**WHAT THIS TASK INVOLVES**
Lines in the listing below that hold "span" are the ones to copy.

**EXERCISE DATA**
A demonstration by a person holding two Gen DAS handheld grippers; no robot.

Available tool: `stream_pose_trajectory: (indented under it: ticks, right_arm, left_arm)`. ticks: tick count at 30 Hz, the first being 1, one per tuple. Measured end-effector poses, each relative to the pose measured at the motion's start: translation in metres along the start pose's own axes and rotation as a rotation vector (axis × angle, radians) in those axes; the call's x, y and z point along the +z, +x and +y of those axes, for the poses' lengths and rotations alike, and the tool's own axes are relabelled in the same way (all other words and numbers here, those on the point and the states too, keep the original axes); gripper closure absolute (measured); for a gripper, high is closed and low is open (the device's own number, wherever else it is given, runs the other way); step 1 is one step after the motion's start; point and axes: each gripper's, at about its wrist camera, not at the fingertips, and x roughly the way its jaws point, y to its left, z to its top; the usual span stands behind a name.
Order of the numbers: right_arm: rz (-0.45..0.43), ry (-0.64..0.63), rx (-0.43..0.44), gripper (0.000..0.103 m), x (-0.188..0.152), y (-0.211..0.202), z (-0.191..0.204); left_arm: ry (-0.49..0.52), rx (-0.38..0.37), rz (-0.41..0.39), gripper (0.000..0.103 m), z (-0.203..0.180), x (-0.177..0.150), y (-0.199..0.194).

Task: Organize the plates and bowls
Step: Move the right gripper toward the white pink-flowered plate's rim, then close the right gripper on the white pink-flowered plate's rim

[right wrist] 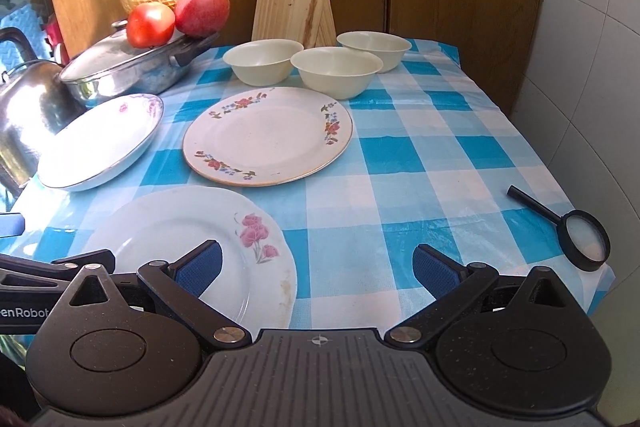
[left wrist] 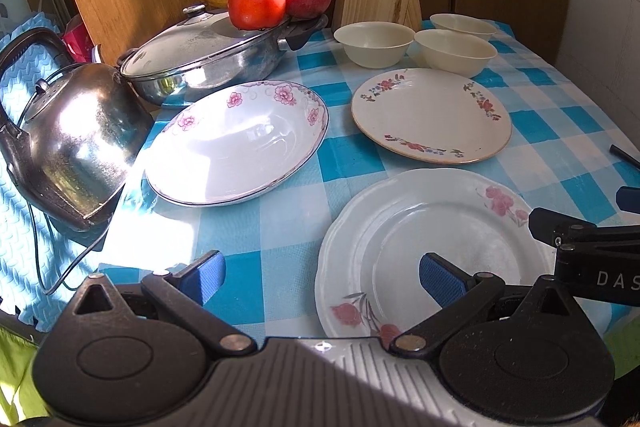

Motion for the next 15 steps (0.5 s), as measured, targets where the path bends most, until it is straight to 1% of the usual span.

**WRITTEN REPLY**
Available tool: `stream_pose_trajectory: (indented under it: ticks, right_arm, left_arm)`. ticks: tick count at 30 Hz, the first being 1, one per tuple. Measured end-effector poses, each relative to the pose measured at the motion's start: translation in metres along the start pose's own axes and rotation as a rotation vector (axis × angle, radians) in those axes; the call's x, y and z point along the +z, +x and +y of those axes, for the poses' lengths and rotations alike, and the tool's own axes are relabelled in the same way (all other words and numbers here, those on the point and the states too, keep the original axes); gripper closure absolute (measured); for a gripper, high is closed and low is open (the device's own number, wherever else it is given, runs the other way); step 1 is one step after the motion's start; point and axes: each gripper's, at about its wrist camera, not at the fingertips, and x roughly the way its jaws point, y to its left, z to its top; the usual span stands behind a name.
Motion for the next 15 steps (0.5 s), as measured, targets where the path bends most, until it is straight to 1% of the usual span.

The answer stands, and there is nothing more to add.